We mightn’t ever come to know which of the origins apply to this pub when it was originally bestowed with its name, but the fact that it still retains it is certainly a bit of a buzz. As is its placement, with the name Turk’s Head, so close to one of Dublin’s more beloved Kebab shops – Zaytoon.

I think it’s a fair assessment of the place to say that The Turk’s head looks like no other licensed premises in Dublin. Taking its aesthetic from the prominent reflective mosaic work, which spills from the centre of the bar across to other pillars in the room. Drinkers might find themselves, after one or two too many, gazing lovingly into one of the faces which are set into the shimmering miscellany of broken tile.

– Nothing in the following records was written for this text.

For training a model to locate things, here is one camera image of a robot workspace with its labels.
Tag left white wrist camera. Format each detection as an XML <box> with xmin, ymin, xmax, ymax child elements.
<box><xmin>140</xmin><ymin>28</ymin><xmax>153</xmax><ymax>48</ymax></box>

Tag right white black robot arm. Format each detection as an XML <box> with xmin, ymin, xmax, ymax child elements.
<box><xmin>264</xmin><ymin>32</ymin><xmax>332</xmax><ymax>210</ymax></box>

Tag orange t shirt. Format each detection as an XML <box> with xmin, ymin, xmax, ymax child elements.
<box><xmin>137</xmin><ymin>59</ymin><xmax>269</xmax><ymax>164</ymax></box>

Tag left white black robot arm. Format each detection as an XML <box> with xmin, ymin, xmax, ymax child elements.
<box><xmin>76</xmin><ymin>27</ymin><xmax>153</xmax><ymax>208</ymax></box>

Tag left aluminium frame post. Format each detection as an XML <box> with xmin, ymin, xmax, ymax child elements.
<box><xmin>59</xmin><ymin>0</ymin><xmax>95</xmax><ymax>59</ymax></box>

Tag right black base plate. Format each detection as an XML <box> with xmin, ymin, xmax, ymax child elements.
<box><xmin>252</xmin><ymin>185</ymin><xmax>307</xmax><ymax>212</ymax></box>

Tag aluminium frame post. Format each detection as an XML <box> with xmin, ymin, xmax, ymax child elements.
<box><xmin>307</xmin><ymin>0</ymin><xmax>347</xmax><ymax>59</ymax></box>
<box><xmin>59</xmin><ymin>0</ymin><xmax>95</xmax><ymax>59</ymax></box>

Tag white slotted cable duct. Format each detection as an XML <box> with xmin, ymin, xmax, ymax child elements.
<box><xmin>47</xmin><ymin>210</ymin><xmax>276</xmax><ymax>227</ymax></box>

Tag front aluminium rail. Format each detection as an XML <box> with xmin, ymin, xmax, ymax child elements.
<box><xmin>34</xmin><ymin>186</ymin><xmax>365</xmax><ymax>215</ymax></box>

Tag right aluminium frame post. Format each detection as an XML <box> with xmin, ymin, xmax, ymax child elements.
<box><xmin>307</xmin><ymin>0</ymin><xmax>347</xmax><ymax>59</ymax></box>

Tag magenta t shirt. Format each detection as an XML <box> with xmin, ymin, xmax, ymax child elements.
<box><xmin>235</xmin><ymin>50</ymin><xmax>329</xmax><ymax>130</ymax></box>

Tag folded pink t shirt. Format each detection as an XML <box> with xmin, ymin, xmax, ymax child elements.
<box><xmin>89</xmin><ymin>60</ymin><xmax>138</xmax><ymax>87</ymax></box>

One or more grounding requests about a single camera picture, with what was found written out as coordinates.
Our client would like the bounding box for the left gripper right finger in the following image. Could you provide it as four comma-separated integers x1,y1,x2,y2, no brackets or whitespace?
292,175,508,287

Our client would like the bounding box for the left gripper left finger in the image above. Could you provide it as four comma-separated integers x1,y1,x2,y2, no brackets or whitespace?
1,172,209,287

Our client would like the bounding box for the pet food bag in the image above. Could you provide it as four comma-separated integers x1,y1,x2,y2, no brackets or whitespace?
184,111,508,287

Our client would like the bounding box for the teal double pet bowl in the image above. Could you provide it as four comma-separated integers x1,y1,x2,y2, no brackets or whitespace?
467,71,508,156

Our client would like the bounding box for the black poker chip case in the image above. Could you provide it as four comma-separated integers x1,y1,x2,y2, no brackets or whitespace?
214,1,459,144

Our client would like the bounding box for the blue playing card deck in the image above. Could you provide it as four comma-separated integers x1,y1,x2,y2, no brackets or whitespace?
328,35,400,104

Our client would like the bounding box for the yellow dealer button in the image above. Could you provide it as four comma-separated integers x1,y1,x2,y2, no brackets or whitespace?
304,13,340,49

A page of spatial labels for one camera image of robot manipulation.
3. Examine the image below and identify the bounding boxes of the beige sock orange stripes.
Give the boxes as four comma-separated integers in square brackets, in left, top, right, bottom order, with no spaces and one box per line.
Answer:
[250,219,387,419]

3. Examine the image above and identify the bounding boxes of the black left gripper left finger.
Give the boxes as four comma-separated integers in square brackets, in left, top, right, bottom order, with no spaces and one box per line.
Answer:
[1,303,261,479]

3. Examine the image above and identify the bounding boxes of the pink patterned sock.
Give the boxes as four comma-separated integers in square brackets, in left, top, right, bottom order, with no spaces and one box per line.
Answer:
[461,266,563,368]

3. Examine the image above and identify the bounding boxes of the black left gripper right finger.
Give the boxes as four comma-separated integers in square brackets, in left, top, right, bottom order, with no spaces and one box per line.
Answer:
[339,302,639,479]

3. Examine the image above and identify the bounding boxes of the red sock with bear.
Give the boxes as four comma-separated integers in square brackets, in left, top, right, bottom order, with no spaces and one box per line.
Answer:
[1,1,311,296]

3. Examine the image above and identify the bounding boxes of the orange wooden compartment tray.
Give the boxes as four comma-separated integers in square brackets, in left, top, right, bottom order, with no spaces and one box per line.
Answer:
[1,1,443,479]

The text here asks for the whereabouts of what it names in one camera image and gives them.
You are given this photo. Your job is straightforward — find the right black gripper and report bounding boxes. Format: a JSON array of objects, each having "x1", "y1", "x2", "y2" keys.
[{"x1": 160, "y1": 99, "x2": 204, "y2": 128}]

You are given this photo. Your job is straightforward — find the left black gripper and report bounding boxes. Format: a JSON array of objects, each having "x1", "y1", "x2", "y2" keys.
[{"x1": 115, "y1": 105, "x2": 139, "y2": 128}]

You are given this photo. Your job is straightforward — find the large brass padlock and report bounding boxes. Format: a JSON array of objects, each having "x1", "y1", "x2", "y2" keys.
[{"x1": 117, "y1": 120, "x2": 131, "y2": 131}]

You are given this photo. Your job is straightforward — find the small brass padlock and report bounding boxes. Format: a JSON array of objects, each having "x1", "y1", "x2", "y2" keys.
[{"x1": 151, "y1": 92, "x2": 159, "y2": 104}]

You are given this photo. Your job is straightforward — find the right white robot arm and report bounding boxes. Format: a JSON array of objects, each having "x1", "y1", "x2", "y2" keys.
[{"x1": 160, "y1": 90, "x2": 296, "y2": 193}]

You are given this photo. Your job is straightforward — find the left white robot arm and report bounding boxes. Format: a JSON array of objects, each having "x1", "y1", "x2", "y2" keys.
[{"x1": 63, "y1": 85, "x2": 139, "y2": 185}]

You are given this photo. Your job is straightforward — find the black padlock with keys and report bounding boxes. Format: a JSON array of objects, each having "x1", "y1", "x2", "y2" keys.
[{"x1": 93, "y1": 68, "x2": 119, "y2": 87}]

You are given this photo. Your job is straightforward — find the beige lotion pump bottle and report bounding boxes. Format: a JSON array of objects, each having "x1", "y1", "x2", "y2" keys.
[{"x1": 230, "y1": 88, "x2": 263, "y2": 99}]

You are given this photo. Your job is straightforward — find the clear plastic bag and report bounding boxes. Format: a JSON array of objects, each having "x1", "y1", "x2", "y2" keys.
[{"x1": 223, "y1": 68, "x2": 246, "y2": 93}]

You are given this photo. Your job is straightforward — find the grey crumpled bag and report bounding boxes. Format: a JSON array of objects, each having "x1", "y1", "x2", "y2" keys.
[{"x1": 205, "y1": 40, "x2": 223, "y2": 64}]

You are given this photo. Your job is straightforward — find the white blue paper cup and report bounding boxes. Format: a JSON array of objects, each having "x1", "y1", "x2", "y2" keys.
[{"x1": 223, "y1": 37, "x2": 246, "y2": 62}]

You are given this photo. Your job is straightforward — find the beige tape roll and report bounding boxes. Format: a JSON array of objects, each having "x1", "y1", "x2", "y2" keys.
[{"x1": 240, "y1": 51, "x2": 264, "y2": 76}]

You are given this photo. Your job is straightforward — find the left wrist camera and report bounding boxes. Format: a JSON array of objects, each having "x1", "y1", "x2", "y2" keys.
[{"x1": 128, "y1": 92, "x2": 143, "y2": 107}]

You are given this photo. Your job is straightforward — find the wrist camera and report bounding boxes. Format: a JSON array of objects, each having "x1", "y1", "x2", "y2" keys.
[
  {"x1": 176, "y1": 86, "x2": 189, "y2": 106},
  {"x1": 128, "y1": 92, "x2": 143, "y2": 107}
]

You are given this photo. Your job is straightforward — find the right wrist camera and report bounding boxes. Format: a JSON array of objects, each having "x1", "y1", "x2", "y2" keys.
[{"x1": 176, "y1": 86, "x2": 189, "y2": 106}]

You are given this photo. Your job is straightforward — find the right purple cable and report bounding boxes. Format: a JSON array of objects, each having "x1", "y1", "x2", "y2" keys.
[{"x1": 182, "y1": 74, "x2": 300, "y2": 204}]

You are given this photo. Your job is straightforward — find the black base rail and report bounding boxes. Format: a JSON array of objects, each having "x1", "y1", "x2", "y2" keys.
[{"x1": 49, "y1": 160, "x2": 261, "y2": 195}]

The bar, too, is a unique one when compared to the more run of the mill structures your average Dublin drinker would be accustomed to. Sitting in the centre of the room in a misshapen rectangular arrangement and topped in marble, it offers the usual array of macro beers seen in most pubs around Dublin.

This pub, to our estimation, isn’t what we’d consider a pub in the truest sense of the word. You certainly wouldn’t be landing in at 11.30 of a Tuesday morning after your granny’s funeral for a few sambos and a verse or two of The Parting Glass. We’d categorise the Turk’s Head as more of a late-night venue, than a pub. And to that end, we can’t really offer too detailed of a guidance on the place, certainly not in terms of the pint, anyway. Having collectively spoken on how we remember our respective last pints in The Turk’s head, we’re in agreement that pricey and not-great are two key attributes. But that may no longer be the case. We’ll defer to more up to date knowledge, should we receive it.

I don’t think we were ever going to laud Turk’s Head when we came to write about it. And that’s all grand – it’s definitely a case of horses for courses. We’ve had some good nights in here but not the type of nights that you envision when you think of the word pub in its traditional sense. Either way, we’re just delighted that the 18th century name remains.